→ EXERCISE DESCRIPTION: Say how many of the lines below include the word "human", and write nothing else.

→ DATASET:
Content starts

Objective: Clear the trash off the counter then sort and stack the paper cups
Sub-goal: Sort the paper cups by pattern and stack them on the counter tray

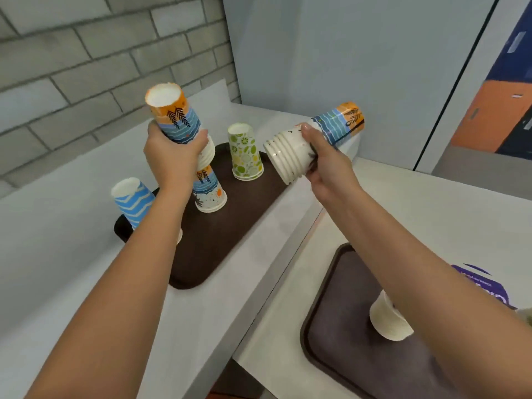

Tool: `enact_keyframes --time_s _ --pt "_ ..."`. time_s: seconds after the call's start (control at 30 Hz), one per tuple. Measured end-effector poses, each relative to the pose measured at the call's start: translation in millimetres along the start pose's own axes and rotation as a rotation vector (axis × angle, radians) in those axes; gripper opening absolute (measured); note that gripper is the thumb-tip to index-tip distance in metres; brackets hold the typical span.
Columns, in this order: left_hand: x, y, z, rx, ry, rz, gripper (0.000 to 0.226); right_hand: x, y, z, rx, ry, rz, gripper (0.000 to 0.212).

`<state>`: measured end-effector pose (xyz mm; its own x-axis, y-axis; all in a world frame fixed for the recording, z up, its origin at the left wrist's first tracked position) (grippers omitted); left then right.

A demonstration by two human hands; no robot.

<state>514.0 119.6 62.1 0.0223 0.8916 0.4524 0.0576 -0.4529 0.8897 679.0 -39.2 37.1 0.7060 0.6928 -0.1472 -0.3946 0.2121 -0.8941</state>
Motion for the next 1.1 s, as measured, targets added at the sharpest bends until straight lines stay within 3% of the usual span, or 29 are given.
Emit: enact_keyframes --time_s 0.13,0.3,0.5,0.67,0.73,0.97,1.1 --pt "13.1 -44.5 7.9 0.082 -0.060 -0.068 0.054 32.9 2.9 64.9 -0.097 -0.059 -0.074 0.028" --pt "0.5 -102.8 9.0 0.158 -0.156 -0.228 0.062 66.0 8.6 126.5 -0.292 -0.097 -0.271 0.047" --pt "-17.0 -126.2 4.1 0.040 -0.158 -0.302 0.073 86.2 46.2 162.0 -0.668 -0.187 -0.380 0.063" --pt "-30.0 -121.1 -3.9 0.064 -0.154 -0.382 0.113 89.6 84.4 160.2 -0.903 -0.289 -0.388 0.071" --pt "-41.6 -117.6 -7.6 0.085 -0.161 -0.421 0.119 89.6 102.1 154.7 -0.999 -0.356 -0.370 0.078" --pt "-96.5 -106.6 -26.2 0.132 -0.374 -0.451 0.110 77.1 119.8 126.3 -1.154 -0.453 -0.273 0.107" --pt "-120.3 -86.4 -29.3 0.063 -0.447 -0.331 0.083 37.7 77.4 79.9 -1.212 -0.311 -0.364 0.105"
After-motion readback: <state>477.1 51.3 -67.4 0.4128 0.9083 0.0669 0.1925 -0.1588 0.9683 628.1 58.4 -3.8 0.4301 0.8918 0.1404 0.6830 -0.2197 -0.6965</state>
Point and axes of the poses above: each hand's wrist, its own x-axis towards the middle knuckle, its own z-axis out of the palm, y = z × x, the point moved 2 cm from there along x, towards the middle knuckle, and after that the axes turned 15 degrees about -x, right-handed, at the moved point
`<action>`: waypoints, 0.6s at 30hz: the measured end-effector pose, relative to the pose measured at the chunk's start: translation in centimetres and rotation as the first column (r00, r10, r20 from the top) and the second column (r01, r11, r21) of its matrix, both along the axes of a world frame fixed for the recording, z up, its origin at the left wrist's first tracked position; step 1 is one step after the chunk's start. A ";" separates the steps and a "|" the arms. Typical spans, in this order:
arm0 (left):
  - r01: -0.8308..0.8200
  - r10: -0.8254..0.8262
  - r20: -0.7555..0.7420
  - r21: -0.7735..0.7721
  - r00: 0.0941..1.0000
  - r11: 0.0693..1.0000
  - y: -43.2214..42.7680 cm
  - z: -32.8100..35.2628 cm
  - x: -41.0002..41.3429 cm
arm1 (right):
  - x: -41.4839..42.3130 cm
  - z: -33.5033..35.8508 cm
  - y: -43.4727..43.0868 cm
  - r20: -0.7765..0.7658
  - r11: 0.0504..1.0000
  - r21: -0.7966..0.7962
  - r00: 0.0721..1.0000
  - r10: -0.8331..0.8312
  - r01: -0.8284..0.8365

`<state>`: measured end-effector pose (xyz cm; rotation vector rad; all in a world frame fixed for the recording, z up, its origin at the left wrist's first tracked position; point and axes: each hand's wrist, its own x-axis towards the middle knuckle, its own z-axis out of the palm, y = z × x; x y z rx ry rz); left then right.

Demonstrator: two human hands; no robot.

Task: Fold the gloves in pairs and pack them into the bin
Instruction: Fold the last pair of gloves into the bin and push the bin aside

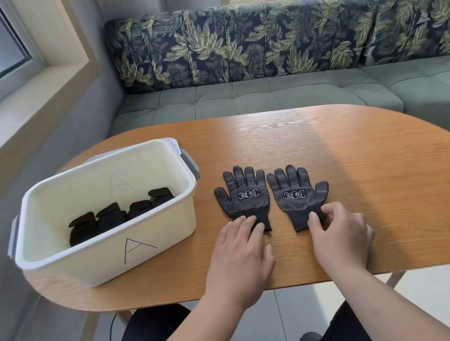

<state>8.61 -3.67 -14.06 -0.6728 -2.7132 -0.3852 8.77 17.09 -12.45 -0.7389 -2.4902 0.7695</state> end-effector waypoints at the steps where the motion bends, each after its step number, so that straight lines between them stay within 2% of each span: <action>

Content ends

→ WRITTEN RESPONSE: 2